Text mining method to unravel long COVID’s clinical condition in hospitalized patients

  • Pilar Tavares Veras Florentino,
  • Vinícius de Oliveira Araújo,
  • Henrique Zatti,
  • Caio Vinícius Luis,
  • Célia Regina Santos Cavalcanti,
  • Matheus Henrique Citibaldi de Oliveira,
  • Anderson Henrique França Figueredo Leão,
  • Juracy Bertoldo Junior,
  • George G. Caique Barbosa,
  • Ernesto Ravera,
  • Alberto Cebukin,
  • Renata Bernardes David,
  • Danilo Batista Vieira de Melo,
  • Tales Mota Machado,
  • Nancy C. J. Bellei,
  • Viviane Boaventura,
  • Manoel Barral-Netto,
  • Soraya S. Smaili

DOI
https://doi.org/10.1038/s41419-024-07043-4
Journal volume & issue
Vol. 15, no. 9
pp. 1 – 9

Abstract

Read online

Abstract Long COVID is characterized by persistent that extends symptoms beyond established timeframes.
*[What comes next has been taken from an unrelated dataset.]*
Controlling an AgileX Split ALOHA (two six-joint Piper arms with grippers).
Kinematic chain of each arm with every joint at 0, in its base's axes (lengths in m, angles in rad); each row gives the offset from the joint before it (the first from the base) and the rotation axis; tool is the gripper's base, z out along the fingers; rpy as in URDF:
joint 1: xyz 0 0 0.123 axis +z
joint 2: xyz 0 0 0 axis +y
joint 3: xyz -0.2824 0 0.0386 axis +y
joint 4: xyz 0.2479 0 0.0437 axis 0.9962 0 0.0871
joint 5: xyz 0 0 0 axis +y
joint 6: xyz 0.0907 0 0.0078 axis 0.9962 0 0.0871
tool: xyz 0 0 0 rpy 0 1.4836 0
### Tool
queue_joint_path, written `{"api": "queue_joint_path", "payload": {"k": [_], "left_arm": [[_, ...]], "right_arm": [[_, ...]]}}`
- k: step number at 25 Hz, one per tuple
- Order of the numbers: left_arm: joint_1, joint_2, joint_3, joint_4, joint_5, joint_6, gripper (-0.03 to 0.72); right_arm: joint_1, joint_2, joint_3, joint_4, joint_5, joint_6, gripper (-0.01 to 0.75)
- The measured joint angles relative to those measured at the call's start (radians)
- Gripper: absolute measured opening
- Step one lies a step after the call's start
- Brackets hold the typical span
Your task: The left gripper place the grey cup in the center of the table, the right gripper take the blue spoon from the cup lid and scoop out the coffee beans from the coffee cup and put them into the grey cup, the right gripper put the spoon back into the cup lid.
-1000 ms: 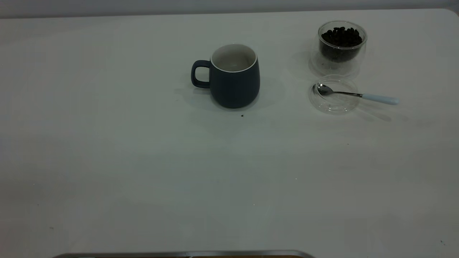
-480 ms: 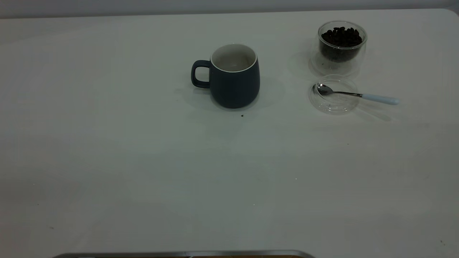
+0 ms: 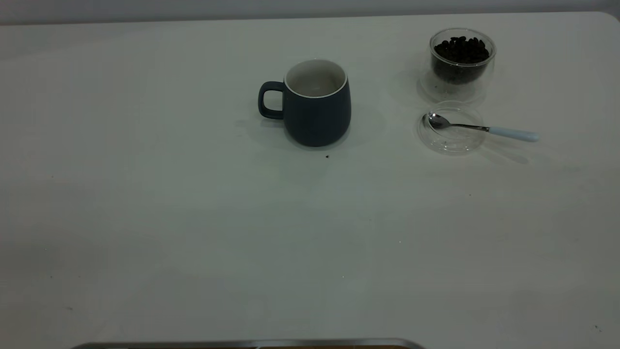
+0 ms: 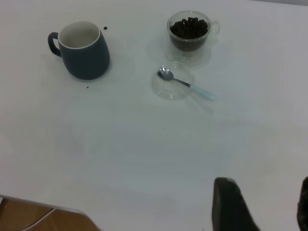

Its varied presentation across different populations and healthcare systems poses significant challenges in understanding its clinical manifestations and implications. In this study, we present a novel application of text mining technique to automatically extract unstructured data from a long COVID survey conducted at a prominent university hospital in São Paulo, Brazil. Our phonetic text clustering (PTC) method enables the exploration of unstructured Electronic Healthcare Records (EHR) data to unify different written forms of similar terms into a single phonemic representation. We used n-gram text analysis to detect compound words and negated terms in Portuguese-BR, focusing on medical conditions and symptoms related to long COVID. By leveraging text mining, we aim to contribute to a deeper understanding of this chronic condition and its implications for healthcare systems globally. The model developed in this study has the potential for scalability and applicability in other healthcare settings, thereby supporting broader research efforts and informing clinical decision-making for long COVID patients.